** Material for this exercise follows **
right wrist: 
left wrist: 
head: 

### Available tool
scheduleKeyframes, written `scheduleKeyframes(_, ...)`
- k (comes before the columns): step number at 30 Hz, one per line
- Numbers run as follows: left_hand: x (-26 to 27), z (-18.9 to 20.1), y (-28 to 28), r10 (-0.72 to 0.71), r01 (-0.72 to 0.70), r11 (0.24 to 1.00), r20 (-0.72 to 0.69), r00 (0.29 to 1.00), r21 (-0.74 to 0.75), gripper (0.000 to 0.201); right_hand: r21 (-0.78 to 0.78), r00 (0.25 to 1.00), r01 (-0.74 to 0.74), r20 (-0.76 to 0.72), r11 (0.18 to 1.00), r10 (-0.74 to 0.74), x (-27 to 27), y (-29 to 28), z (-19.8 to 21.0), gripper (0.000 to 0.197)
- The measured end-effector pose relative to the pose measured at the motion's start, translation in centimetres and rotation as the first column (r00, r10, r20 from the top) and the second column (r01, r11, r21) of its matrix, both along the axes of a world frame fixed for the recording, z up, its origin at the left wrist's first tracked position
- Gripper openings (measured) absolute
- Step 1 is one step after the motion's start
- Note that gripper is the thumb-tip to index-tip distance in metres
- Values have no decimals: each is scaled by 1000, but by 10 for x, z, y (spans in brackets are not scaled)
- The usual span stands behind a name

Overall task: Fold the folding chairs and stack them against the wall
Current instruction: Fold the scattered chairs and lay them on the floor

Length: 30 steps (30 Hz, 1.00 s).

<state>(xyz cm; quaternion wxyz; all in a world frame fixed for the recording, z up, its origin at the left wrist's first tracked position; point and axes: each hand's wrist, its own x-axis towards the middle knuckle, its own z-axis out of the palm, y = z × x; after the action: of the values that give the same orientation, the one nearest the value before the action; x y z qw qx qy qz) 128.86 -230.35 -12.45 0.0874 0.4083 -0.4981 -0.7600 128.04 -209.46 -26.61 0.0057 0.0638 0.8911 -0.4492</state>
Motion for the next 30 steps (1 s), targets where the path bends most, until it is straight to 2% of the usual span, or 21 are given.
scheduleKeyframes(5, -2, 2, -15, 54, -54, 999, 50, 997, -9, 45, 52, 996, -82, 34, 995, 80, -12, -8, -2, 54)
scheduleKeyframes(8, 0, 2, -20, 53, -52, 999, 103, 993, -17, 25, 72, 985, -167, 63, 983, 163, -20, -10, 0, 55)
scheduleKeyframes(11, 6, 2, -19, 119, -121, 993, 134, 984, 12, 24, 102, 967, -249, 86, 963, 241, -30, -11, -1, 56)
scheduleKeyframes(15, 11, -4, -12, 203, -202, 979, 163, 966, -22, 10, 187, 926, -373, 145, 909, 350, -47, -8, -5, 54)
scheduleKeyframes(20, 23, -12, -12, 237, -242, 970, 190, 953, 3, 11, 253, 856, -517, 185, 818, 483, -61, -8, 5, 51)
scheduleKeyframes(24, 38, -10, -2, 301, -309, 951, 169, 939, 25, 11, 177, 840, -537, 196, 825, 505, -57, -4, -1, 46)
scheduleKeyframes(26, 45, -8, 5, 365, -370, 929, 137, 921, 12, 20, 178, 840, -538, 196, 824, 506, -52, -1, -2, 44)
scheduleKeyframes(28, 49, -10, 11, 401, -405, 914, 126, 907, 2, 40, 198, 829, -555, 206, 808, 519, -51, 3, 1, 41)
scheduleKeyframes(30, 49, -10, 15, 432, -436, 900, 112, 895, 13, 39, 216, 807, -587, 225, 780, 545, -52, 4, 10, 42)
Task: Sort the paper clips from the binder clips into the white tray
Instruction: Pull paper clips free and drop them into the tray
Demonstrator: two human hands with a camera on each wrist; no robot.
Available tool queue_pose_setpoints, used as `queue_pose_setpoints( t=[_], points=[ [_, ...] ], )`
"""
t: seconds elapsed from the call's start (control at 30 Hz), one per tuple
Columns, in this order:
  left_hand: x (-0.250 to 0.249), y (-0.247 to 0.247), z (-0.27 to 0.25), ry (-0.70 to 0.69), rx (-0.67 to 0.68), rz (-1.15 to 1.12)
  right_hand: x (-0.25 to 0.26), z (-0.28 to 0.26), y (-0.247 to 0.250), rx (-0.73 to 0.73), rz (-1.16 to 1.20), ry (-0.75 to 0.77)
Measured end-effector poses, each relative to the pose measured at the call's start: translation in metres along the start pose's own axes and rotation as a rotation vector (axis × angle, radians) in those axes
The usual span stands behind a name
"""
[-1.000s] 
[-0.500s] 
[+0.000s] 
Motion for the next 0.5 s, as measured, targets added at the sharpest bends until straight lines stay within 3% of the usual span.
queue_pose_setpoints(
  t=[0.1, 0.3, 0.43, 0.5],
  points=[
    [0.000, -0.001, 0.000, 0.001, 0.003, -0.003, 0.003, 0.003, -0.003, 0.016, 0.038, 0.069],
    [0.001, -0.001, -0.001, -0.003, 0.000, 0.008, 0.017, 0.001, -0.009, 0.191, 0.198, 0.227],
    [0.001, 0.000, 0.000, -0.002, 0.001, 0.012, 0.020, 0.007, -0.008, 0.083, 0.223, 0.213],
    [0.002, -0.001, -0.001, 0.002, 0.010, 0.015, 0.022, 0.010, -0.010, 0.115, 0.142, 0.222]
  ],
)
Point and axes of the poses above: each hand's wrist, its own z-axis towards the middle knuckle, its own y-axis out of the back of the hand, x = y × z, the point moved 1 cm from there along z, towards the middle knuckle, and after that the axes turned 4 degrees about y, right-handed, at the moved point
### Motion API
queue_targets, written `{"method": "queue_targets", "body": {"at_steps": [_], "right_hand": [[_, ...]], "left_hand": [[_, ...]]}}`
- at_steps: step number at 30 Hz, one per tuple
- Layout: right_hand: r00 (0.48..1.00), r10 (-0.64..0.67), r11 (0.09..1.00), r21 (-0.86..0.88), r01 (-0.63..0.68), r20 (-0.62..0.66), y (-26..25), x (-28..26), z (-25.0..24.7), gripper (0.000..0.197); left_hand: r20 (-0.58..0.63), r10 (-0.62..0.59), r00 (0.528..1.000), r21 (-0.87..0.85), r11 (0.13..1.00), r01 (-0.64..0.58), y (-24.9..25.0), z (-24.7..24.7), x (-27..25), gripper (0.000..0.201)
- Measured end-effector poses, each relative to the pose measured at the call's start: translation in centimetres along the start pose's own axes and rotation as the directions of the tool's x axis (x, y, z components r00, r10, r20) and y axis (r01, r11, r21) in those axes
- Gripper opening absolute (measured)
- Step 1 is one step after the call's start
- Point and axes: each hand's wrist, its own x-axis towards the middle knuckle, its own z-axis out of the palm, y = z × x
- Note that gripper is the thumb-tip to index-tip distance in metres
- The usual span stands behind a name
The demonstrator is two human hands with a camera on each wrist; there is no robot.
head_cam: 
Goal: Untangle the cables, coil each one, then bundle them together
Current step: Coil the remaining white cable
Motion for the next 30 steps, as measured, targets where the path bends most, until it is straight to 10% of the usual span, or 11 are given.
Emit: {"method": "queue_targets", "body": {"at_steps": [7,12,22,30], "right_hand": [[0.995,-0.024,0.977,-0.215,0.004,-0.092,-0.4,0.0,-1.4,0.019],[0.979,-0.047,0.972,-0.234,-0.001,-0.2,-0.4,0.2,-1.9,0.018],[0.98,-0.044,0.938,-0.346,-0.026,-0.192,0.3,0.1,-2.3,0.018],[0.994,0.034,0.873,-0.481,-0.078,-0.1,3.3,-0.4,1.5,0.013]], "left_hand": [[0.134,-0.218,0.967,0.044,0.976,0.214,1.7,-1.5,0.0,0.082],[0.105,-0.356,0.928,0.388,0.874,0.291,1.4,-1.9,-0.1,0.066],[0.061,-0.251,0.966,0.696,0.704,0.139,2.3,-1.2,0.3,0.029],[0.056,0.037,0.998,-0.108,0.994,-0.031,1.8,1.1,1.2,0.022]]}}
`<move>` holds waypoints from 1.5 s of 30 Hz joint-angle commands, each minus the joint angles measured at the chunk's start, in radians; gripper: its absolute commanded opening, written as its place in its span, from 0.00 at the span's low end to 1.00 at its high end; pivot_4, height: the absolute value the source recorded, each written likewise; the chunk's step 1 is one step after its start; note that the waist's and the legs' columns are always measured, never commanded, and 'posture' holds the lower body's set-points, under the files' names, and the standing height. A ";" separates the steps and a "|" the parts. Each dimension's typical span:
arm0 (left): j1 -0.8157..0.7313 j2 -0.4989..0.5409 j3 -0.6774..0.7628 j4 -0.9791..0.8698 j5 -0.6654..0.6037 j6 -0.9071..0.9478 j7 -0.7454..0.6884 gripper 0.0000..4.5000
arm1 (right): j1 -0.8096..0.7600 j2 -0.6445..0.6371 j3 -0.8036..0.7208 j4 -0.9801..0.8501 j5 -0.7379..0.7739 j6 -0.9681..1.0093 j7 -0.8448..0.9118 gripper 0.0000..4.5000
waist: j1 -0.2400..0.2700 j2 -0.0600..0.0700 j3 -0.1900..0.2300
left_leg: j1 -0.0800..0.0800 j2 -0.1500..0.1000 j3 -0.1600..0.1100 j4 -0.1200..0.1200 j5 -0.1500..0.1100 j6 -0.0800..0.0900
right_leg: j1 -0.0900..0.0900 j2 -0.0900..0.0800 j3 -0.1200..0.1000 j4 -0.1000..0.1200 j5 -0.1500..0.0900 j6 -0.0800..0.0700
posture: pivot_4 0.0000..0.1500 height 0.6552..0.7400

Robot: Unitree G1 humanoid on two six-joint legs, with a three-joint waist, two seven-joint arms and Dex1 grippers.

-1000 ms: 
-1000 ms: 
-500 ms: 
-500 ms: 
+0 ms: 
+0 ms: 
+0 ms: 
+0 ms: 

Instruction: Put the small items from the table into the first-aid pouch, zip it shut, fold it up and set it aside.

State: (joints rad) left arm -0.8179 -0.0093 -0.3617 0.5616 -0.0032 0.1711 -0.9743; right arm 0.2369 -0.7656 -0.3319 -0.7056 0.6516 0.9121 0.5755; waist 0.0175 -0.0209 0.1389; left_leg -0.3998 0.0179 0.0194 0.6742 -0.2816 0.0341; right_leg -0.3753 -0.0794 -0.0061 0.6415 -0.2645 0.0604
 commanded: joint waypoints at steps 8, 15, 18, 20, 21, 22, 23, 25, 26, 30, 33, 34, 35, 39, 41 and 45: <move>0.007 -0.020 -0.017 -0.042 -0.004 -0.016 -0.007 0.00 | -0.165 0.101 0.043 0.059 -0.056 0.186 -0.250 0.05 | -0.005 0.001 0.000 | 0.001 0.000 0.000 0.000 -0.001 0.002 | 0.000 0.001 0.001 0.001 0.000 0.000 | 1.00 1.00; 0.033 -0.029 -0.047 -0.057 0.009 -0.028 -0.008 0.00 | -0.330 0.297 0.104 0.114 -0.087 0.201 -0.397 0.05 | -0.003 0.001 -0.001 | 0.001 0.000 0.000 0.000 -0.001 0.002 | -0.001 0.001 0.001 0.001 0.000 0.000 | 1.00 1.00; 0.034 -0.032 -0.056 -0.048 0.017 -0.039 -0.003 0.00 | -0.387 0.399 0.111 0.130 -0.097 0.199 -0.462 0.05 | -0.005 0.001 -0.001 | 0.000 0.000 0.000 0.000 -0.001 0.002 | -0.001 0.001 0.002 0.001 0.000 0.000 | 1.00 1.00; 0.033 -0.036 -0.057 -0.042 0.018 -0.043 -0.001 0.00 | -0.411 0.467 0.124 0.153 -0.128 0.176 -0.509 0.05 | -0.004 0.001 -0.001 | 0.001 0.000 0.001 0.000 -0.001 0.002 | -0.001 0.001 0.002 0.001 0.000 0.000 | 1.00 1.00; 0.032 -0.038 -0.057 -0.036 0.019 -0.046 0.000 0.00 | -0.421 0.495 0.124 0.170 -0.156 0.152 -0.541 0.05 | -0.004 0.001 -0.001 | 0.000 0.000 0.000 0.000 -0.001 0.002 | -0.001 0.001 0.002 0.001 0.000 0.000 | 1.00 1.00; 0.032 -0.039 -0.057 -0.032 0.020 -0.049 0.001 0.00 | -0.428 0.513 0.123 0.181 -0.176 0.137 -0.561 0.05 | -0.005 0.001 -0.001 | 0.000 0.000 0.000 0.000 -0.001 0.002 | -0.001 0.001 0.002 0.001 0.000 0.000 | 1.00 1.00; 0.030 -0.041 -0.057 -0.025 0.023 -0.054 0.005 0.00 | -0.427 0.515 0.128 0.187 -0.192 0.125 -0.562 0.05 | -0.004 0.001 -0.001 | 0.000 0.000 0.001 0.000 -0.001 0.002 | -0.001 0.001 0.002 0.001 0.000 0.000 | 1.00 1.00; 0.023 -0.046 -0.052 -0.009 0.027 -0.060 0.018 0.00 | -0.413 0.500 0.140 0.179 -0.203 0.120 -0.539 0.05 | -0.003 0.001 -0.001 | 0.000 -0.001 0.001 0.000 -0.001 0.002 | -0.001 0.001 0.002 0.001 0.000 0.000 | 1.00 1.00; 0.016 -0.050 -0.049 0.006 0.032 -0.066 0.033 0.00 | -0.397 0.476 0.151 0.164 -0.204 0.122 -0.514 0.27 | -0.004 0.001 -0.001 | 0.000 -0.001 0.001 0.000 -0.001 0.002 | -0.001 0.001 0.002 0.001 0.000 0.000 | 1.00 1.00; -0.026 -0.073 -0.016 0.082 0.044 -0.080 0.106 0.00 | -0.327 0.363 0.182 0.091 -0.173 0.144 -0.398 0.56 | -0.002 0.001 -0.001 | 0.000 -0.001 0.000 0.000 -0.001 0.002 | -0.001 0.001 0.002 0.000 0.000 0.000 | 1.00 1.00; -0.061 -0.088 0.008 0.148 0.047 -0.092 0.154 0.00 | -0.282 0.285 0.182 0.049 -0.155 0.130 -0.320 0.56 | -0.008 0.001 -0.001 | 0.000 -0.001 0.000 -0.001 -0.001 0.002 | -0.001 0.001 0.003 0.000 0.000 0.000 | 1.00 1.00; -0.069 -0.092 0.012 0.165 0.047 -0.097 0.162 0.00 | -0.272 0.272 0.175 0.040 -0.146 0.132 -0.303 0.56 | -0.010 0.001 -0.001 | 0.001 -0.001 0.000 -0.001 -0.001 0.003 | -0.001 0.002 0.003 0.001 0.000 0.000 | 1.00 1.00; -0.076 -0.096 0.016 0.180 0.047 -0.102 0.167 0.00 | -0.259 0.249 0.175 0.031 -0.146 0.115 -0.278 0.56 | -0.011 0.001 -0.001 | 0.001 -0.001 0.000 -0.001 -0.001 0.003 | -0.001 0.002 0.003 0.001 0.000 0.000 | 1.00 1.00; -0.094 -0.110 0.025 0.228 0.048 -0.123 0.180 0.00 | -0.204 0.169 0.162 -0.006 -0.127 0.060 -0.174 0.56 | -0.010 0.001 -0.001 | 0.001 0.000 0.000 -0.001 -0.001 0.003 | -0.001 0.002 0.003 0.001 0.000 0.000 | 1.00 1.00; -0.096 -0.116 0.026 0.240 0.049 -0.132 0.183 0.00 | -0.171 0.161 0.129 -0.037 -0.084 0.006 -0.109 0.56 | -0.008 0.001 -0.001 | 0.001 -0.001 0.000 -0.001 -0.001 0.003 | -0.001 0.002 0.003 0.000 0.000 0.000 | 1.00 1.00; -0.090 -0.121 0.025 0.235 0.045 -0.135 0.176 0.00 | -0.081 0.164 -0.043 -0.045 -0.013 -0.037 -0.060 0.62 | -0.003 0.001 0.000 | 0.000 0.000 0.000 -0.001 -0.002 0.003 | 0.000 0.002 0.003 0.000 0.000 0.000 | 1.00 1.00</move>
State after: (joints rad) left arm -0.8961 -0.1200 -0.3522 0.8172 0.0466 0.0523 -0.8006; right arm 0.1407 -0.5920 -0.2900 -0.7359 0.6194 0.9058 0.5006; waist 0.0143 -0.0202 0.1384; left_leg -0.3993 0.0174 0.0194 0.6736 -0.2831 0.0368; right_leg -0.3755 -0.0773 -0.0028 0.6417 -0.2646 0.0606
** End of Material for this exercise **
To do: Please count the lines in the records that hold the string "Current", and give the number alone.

The answer: 2